AbstractDataStore
AbstractDataStore()Protocol for data storage backends (S3, local disk, PDS blobs).
Separates index (metadata) from data store (shard files), enabling flexible deployment combinations.
Examples
>>> store = S3DataStore(credentials, bucket="my-bucket")

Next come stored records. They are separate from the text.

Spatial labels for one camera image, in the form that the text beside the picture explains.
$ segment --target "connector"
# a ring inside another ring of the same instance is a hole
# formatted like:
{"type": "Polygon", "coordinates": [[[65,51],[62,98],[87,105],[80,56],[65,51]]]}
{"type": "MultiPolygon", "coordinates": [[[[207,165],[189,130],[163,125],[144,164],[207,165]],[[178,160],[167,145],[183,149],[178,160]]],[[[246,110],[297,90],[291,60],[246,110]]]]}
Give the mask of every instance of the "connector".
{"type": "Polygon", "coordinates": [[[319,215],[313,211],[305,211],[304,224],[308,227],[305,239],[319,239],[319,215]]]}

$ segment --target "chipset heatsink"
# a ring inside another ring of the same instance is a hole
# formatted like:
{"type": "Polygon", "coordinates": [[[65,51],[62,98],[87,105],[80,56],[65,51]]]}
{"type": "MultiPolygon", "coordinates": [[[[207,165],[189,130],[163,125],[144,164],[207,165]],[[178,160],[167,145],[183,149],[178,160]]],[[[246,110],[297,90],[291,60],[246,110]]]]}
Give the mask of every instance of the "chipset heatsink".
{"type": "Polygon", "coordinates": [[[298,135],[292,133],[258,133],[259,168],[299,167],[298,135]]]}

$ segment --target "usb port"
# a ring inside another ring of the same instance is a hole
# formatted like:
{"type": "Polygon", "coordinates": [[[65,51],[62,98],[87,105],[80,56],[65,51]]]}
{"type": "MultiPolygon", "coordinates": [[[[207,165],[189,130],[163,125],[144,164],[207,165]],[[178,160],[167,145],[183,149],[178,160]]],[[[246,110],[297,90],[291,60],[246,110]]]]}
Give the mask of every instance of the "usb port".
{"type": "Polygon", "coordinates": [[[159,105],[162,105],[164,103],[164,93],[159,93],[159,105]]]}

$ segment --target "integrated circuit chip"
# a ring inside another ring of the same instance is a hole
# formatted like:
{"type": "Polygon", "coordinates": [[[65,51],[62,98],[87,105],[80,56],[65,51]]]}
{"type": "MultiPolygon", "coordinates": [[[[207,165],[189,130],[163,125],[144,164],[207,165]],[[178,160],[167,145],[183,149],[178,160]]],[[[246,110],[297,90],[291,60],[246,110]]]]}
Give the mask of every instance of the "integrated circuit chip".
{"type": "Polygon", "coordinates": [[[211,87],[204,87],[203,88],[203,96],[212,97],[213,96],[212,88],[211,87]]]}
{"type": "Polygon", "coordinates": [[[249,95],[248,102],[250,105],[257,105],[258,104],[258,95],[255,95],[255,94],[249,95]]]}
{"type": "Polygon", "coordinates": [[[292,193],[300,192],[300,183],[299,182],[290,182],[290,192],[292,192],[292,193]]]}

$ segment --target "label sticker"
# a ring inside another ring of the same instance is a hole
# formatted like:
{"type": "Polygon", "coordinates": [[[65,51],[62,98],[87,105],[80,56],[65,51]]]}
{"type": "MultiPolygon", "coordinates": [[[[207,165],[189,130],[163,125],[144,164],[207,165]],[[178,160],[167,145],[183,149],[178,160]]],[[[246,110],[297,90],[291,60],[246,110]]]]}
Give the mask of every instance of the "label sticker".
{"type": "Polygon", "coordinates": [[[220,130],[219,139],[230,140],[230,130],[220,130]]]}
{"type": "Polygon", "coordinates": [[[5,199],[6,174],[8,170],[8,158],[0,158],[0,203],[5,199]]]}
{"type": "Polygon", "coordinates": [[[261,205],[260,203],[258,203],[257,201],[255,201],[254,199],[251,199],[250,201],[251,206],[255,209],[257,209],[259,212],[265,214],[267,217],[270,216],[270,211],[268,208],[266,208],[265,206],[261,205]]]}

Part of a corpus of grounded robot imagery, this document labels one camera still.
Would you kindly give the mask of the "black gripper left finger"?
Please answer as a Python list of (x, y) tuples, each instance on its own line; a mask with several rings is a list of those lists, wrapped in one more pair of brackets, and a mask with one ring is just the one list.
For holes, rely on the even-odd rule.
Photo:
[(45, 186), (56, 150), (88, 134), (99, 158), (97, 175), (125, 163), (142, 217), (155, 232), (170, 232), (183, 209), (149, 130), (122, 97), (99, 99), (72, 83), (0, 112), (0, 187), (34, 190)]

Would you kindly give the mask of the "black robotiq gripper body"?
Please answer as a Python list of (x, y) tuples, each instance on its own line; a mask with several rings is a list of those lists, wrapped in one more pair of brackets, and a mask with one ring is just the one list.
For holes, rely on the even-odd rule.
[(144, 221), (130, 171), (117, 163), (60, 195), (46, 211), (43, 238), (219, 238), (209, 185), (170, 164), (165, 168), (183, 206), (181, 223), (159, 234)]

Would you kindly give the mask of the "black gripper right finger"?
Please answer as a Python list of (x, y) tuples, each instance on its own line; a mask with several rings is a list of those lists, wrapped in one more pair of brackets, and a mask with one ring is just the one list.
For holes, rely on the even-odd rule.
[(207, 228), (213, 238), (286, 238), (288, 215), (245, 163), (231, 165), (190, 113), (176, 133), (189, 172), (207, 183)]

>>> urls = store.write_shards(dataset, prefix="training/v1")Methods
| Name | Description |
|---|---|
| read_url | Resolve a storage URL for reading (e.g., sign S3 URLs). |
| write_shards | Write dataset shards to storage. |
read_url
AbstractDataStore.read_url(url)Resolve a storage URL for reading (e.g., sign S3 URLs).
write_shards
AbstractDataStore.write_shards(ds, *, prefix, **kwargs)Write dataset shards to storage.
Parameters
| Name | Type | Description | Default |
|---|---|---|---|
| ds | Dataset | The Dataset to write. | required |
| prefix | str | Path prefix (e.g., 'datasets/mnist/v1'). |
required |
| **kwargs | Backend-specific options (maxcount, maxsize, etc.). |
{} |
Returns
| Name | Type | Description |
|---|---|---|
| list[str] | List of shard URLs suitable for atdata.Dataset(). |